Escucho triste y estupefacto ciertas aseveraciones que argumentan el declive de la cultura, esa
piedra angular de las sociedades modernas
que se desmorona por su propio peso a consecuencia de las decisiones
políticas, la degradación familiar y la falta de un tejido articulado que la
ensalce como nutriente y colorante alimentario de los cerebros humanos.
La
perpetuación de la cultura hoy día es una labor que recae principalmente en los
medios de comunicación y la institución educativa, unas vías a las que ha
quedado relegada tras la desidia y pasividad de los padres y madres, esos que
necesitan más tiempo para cumplir con los préstamos hipotecarios, dejarse la
guita en el BodyBell® o comprarse un coche fardón.
Pese
a esta asignación unilateral (nadie me dijo que tras opositar iba a estar
vendido a los caprichos de la sociedad del bienestar), los profesores
(infantil, primaria, secundaria y universitarios), los técnicos culturales (que
engloban a diversas profesiones), e incluso los trabajadores de “La 2” (esa
cadena televisiva que tanto ha hecho y hace por la cultura), nos encontramos
atados de pies y manos trabajando por unos fines que pocas veces se ven
satisfechos en pro del ciudadano.
La
cultura mayúscula, aunque se encuentra flotando en bibliotecas, librerías,
teatros, salas de exposiciones, auditorios, e incluso en la calle, está convirtiéndose
en un patrimonio exclusivo, una propiedad de unos pocos que, como verdaderos
caudillos, esconden a su antojo los fundamentos del pensamiento para dominar la
democracia, esa por la que abogan desde todos los púlpitos, instigando a la
ignorancia para apropiarse del voto ajeno.
Es
hora de que los insignificantes, los
pequeños y otros seres diminutos, esa minoría que apostamos por una nueva
cultura libre –que no libertaria-, seamos capaces de luchar contra los gigantes
que no desean más que votantes androides y consumidores discapacitados. Es hora
de que los ríos chiquitos se abran camino entre la maleza estúpida que cubre el
mundo de política y otros efímeras necesidades, que fluyan en torrentes y
cascadas, que se derramen sobre nosotros. Es hora de que leamos, de que
cultivemos el intelecto (¡Ojo! No las cuatro lecturas obligatorias de los
regímenes imperantes) y decidamos nuestro propio futuro desde un prisma
individual, aunque colectivo.
Echen
un ojo al Soy pequeñito de Juan
Arjona y Emilio Urberuaga (editorial A buen paso) y subrayen ese mensaje exento
de complejos y otras tonterías: cada uno en sí mismo, puede cambiar su propio
mundo, y de paso, el de todos.
2 comentarios:
Yo creo en la cultura.

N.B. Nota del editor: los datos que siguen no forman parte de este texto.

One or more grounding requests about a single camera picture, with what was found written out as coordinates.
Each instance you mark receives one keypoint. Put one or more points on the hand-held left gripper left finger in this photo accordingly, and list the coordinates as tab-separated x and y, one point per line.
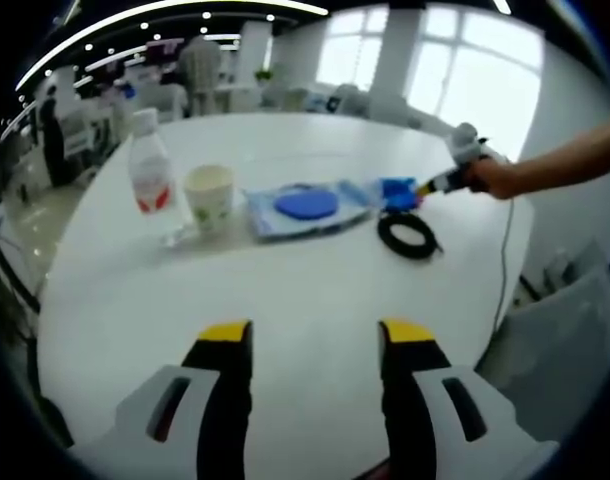
225	400

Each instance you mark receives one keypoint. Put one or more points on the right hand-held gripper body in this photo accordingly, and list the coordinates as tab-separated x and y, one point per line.
467	147

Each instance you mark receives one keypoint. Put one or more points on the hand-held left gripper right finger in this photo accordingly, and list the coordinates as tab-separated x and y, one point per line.
410	400

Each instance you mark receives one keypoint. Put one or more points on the blue tissue packet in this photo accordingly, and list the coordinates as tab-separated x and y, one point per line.
397	192

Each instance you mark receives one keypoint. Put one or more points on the clear pouch with blue pad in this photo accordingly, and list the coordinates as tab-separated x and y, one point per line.
305	205

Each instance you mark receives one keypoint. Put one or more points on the white paper cup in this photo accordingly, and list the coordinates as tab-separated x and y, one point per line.
210	200

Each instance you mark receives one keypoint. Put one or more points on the clear plastic bottle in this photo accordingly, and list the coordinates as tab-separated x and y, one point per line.
150	185

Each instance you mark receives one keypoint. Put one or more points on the person's right hand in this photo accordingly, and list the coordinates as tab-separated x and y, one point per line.
495	177

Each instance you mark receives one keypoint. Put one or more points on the wide window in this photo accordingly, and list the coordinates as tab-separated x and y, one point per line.
477	75

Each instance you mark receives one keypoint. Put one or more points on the white table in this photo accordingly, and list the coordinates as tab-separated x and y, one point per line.
295	280

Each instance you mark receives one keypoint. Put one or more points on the narrow window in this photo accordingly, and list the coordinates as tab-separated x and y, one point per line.
352	50

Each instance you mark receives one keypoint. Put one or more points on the potted green plant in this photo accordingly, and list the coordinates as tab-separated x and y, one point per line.
264	75

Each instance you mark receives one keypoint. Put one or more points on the black folding stand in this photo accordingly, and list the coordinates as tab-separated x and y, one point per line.
10	270

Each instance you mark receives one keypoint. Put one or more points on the white office chair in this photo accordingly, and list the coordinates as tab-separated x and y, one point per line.
170	102

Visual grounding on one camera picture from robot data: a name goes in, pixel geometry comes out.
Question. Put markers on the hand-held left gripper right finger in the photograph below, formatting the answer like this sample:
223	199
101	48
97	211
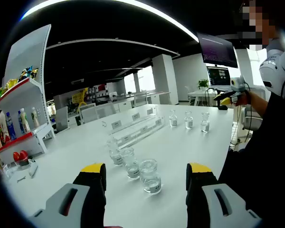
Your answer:
204	202

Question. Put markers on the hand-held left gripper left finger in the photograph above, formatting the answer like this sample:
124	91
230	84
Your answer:
85	202

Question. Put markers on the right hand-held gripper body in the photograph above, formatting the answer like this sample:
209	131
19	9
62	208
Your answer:
238	85

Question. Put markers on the clear glass reagent bottle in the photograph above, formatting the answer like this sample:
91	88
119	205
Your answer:
151	180
173	120
189	122
205	124
131	166
115	154

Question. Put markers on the clear acrylic reagent rack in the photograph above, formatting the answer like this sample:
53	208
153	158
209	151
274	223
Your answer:
133	133

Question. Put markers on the white drink bottle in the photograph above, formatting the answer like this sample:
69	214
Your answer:
26	121
35	118

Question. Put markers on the blue label drink bottle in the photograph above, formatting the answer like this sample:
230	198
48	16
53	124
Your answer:
10	127

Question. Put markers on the display rack of boxes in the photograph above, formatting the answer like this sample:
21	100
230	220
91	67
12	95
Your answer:
97	90

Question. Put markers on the person's right hand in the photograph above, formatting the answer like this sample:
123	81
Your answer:
243	99

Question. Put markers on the desk monitor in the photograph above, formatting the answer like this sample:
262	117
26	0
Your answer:
218	76

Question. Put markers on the green potted plant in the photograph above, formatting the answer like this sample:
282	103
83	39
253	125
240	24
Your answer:
203	83

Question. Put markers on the white background desk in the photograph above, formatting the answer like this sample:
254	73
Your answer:
199	94

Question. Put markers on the white grey chair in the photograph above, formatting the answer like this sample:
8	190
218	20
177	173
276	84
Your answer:
249	121

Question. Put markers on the white worn device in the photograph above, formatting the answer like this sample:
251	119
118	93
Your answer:
274	71

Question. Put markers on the small white controller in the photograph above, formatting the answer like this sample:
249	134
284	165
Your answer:
31	161

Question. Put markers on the small metal wrench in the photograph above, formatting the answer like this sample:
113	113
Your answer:
21	179

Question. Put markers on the person's black clothed torso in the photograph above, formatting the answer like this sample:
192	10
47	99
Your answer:
263	166

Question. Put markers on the white mesh panel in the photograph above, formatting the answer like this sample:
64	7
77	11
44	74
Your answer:
95	113

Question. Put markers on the yellow cart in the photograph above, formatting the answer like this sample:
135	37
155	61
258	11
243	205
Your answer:
79	97

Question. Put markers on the ceiling air vent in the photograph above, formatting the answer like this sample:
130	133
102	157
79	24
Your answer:
77	81

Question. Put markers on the pile of snack packets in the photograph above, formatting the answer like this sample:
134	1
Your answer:
14	82

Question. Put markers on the white display shelf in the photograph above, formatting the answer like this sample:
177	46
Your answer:
26	54

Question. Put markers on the dark wall monitor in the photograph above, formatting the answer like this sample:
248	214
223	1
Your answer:
217	51

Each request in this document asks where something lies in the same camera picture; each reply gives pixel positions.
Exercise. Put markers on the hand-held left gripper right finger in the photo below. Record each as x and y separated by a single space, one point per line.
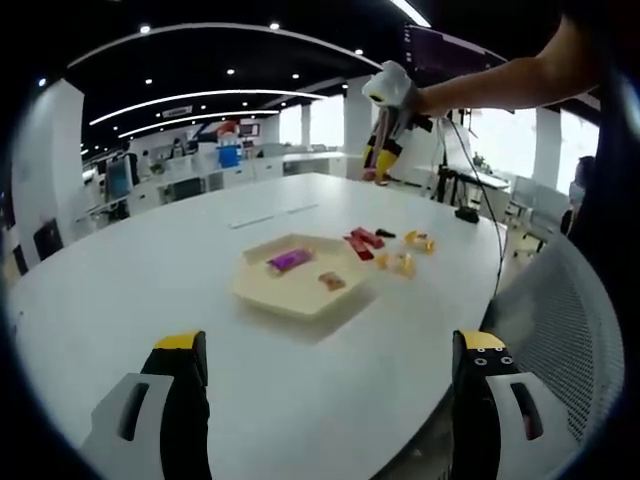
470 410

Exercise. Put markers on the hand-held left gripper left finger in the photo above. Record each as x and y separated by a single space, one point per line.
175 400

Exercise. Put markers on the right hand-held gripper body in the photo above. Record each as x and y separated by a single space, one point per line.
392 85

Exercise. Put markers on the pile of snack packets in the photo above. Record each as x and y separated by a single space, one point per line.
362 240

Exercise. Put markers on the small orange food packet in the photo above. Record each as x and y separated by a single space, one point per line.
332 281

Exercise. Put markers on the tan purple food packet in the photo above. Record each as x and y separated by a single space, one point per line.
290 260

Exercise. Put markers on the beige hexagonal container tray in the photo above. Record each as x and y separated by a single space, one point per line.
300 295

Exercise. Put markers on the black tripod stand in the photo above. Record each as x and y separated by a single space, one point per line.
445 182

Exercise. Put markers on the dark monitor screen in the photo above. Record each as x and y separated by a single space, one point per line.
440 47

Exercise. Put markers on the small black box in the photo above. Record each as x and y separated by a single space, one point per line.
467 215

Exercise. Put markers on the long white counter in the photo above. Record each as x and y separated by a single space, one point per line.
265 170

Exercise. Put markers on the white mesh office chair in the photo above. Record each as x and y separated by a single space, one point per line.
560 300

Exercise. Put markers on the black cabinet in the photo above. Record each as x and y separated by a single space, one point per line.
48 240

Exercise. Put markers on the teal display machine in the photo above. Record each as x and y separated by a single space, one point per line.
119 177

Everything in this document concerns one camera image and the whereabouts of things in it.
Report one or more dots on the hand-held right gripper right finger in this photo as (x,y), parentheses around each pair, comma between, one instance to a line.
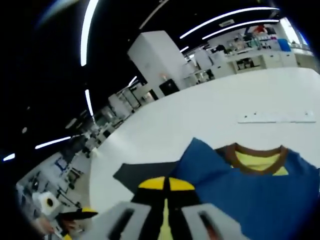
(182,207)

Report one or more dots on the white storage counter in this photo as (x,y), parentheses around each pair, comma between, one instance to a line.
(250,60)

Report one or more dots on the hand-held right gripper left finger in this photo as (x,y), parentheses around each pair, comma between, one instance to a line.
(147,207)

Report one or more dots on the ceiling light strip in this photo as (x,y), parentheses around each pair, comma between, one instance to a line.
(225,17)
(87,32)
(52,142)
(89,102)
(240,26)

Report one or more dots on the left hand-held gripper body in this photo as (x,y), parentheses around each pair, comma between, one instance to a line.
(47,203)

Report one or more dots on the blue bin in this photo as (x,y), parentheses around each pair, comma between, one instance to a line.
(285,45)

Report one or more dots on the black box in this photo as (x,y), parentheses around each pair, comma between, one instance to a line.
(169,87)

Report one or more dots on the large white pillar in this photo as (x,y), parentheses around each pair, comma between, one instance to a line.
(157,62)

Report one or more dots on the person's left hand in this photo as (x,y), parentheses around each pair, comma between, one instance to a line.
(57,227)

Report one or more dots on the clear template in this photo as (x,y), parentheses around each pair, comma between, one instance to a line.
(275,118)

Es parte de nuestra naturaleza humana. Es imposible que nadie acabe con ella. Dejaríamos de ser humanos...
Otra cosa es el embrutecimiento, que es parte también de la naturaleza humana que puede crecer como una plaga asociado a cualquier circunstancia.
Por otro lado, me encanta Urberuaga. La última ilustración tiene muchos ecos "Monstruosos".
¡Ay, mi Miriam, qué avispá es, joder!¡Se fija en to'!